### Task directions
The required answer is every line of the data containing the word "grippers".

### Data below
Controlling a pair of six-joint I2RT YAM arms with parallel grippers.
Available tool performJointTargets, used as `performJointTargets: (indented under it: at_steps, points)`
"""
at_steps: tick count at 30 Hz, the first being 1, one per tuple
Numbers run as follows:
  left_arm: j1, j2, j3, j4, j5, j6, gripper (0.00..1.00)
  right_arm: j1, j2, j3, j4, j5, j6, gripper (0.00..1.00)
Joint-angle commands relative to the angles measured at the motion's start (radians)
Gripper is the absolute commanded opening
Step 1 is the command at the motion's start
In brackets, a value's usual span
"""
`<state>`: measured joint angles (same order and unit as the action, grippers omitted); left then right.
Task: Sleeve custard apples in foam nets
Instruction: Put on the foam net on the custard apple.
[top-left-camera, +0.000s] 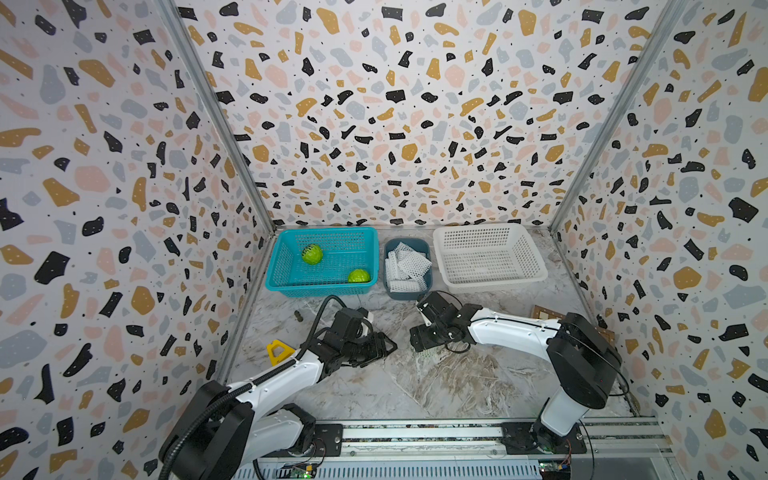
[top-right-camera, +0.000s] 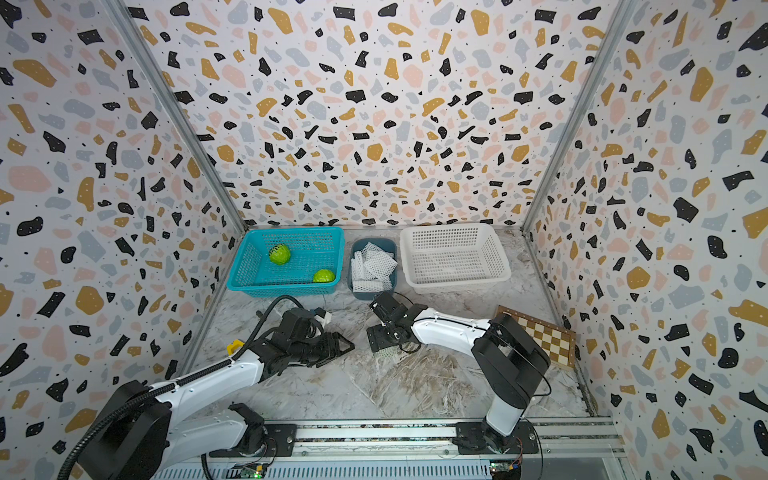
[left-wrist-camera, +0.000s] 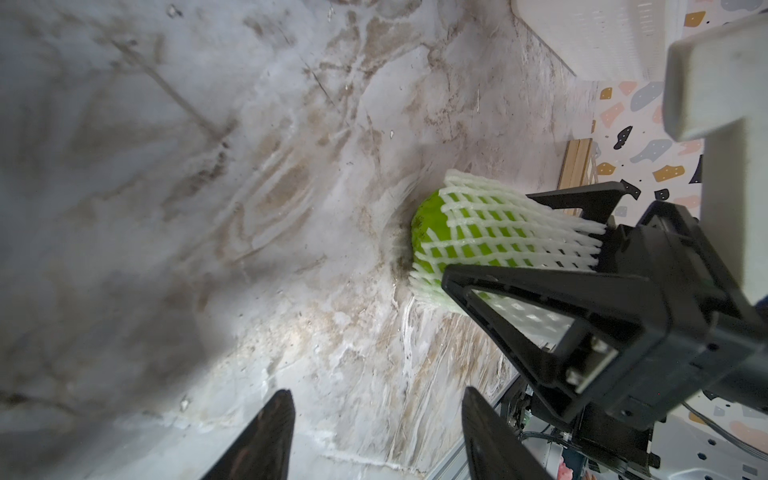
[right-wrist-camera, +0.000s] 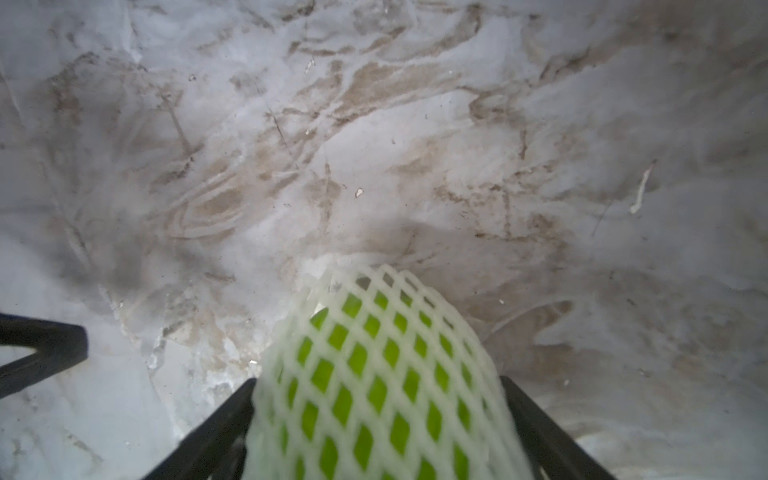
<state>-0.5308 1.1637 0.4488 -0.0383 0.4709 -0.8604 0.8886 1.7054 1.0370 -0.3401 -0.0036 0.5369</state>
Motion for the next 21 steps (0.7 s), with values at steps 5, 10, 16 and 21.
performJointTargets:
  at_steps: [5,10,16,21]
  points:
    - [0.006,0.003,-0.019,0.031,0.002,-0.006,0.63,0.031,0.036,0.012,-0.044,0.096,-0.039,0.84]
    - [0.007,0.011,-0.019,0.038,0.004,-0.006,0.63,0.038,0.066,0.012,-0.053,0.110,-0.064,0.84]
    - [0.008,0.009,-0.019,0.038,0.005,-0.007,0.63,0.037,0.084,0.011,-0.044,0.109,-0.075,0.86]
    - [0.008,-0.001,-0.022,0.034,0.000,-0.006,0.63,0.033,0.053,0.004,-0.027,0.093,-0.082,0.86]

### Result of the task
Controlling a pair of six-joint I2RT YAM arms with parallel grippers.
`<state>`: measured joint angles (same order and unit as the action, grippers omitted); left then right.

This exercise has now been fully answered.